Mi infancia es un árbol de Judea detrás de la ventana.
Perdí mi corazón en el centro de un complejo laberinto y no recuerdo la ruta ni existe un hilo de Ariadna que me guíe. Se comieron las migas los pajaritos y una bruja de dedos largos y huesudos me hunde el índice entre las costillas para ver si estoy a punto y descorazonada irremediablemente. La vieja se ríe quedamente, sabedora de que mi mal no tiene fin, cazadora de imposibles, solitaria y nómada hasta cuando mis huesos sean polvo mezclado con el viento.
Recordándote.
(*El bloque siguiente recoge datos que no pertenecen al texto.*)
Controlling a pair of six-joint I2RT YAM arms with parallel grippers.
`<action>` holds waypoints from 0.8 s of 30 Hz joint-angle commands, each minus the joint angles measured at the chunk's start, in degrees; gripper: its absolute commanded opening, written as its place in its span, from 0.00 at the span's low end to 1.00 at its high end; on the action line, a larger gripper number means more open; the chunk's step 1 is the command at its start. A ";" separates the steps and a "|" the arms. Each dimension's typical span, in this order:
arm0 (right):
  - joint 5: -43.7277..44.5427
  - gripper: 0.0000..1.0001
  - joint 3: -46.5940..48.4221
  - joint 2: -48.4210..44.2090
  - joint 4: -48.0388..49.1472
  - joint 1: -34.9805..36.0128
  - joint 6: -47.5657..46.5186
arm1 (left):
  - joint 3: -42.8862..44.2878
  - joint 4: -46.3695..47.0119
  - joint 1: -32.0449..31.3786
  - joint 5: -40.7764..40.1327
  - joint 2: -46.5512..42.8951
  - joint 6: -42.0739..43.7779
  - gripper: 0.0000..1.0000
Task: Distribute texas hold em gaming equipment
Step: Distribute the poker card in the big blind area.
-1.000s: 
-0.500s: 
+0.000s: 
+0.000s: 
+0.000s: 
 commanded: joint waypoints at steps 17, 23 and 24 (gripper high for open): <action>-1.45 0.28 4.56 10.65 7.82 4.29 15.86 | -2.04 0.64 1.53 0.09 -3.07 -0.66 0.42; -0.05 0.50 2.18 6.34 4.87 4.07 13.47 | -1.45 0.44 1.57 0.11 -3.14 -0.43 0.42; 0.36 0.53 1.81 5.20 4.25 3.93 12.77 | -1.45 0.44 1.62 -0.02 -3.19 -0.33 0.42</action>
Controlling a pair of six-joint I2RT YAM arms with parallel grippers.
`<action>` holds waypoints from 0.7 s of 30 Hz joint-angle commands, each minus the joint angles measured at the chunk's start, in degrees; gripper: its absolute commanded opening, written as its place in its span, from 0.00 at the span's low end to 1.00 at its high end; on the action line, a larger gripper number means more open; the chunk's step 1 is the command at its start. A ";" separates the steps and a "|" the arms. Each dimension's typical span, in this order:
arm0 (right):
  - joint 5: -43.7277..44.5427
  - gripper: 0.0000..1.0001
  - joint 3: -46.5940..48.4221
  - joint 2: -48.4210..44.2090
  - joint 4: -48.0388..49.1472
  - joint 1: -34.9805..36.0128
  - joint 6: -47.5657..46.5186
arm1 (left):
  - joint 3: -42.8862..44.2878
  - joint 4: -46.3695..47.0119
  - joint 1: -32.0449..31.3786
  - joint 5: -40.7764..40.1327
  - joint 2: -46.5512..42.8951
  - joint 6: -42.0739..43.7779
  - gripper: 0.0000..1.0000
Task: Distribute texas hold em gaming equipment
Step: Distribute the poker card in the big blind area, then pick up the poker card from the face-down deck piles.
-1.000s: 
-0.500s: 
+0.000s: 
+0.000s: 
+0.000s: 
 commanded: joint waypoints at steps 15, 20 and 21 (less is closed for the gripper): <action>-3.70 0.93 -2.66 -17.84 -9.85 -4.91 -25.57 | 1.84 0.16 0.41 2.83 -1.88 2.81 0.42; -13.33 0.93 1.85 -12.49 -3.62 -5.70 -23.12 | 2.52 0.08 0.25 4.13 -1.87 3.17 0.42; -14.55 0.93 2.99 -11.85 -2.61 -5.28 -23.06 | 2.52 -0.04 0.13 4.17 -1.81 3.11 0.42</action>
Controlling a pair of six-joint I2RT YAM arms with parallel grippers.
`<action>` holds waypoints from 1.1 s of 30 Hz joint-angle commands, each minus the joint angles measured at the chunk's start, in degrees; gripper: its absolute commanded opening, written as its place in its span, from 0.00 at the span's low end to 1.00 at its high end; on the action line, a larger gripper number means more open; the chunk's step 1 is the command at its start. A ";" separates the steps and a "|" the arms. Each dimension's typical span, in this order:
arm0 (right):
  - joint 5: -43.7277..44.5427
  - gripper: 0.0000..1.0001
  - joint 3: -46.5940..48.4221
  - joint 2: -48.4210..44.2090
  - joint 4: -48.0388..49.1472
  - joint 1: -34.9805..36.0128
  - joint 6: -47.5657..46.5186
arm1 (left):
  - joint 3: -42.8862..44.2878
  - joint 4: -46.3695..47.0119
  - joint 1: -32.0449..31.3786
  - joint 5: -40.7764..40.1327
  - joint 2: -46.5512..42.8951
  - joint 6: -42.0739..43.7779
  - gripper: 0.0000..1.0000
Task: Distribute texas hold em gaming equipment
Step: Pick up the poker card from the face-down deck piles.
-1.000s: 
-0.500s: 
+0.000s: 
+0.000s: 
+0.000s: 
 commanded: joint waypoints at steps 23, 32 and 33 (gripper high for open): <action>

Casi en tu aniversario.Viejos escritos en los que te rescato.
Un sol enorme rojosandía y las colinas recortadas en negro sobre el cielo púrpuranaranjarosa y una neblina extraña cayendo sobre las viñas oxidadas que esperan la poda y yo de paquete en una moto a toda pastilla por cuestas y curvas y era como estar en Marte el planeta rojo y ser marciano, un marciano incendiado con cuatro brazos dos troncos dos cabezas con casco y dos ruedas y daban ganas de levantar los brazos y aullar porque el universo a veces es tuyo y te hace generosos regalos sólo para tus ojos.
Mas abajo, lo juro, el mar era blanco...los marcianos existen, doy fe y son felices
Yo no sé rezar.
No puedo aprender a meditar.
No puedo hacer silencio mental.
No puedo tener fe en la inmortalidad.
No puedo creer en la trascendencia.
No puedo superar el miedo a la muerte.
Pero si de algo sirve
me gustaría escribirte un poema
o esta cosa que me surge
mientras te pienso:
Pequeña Isa
Siete vidas de gato
Grano de pimienta
Nuestra tamagochi
Si te marchas
habrás ganado tu cuota
(un disparate lo que te digo
pero sé que me entiendes)
de inmortalidad
perecedera,
acorde con tu bipolaridad
en mi memoria
mientras yo viva.
Nómadas.
Ambos tenían las cuerdas de la música
que trepaba por la pared de piedra
como una poderosa enredadera.
Los dedos de él golpeando la madera
del violoncello
y ella al violín lanzando
su voz:
flores ardiendo en el otoño
en Barcelona.
Había ángeles mirando,
lo sé.
Y naves invisibles surcaban el espacio
buscando la gloria...
El aire estaba quieto y transparente
y sin embargo
pequeñas plumas blancas
bailaban afiebradas
y la gárgola excitada
maldecía la inmovilidad de su carne.
Los cuerpos relajados
con la tensión exacta
de la pureza
y aquel idioma extraño
que me condujo
a caminos de exilio
y a manadas de lobos
corriendo bajo la luna...
Una chica de rojo
se balanceaba en trance
mientras mis pies luchaban
por despegarse del suelo...
y llevarme, doliente,
de aquel vórtice
de luz surgido en el caos.
Al fondo, la cinta azul del mar.
Muy cerca, un abejorro sobre la flor de maracuyá.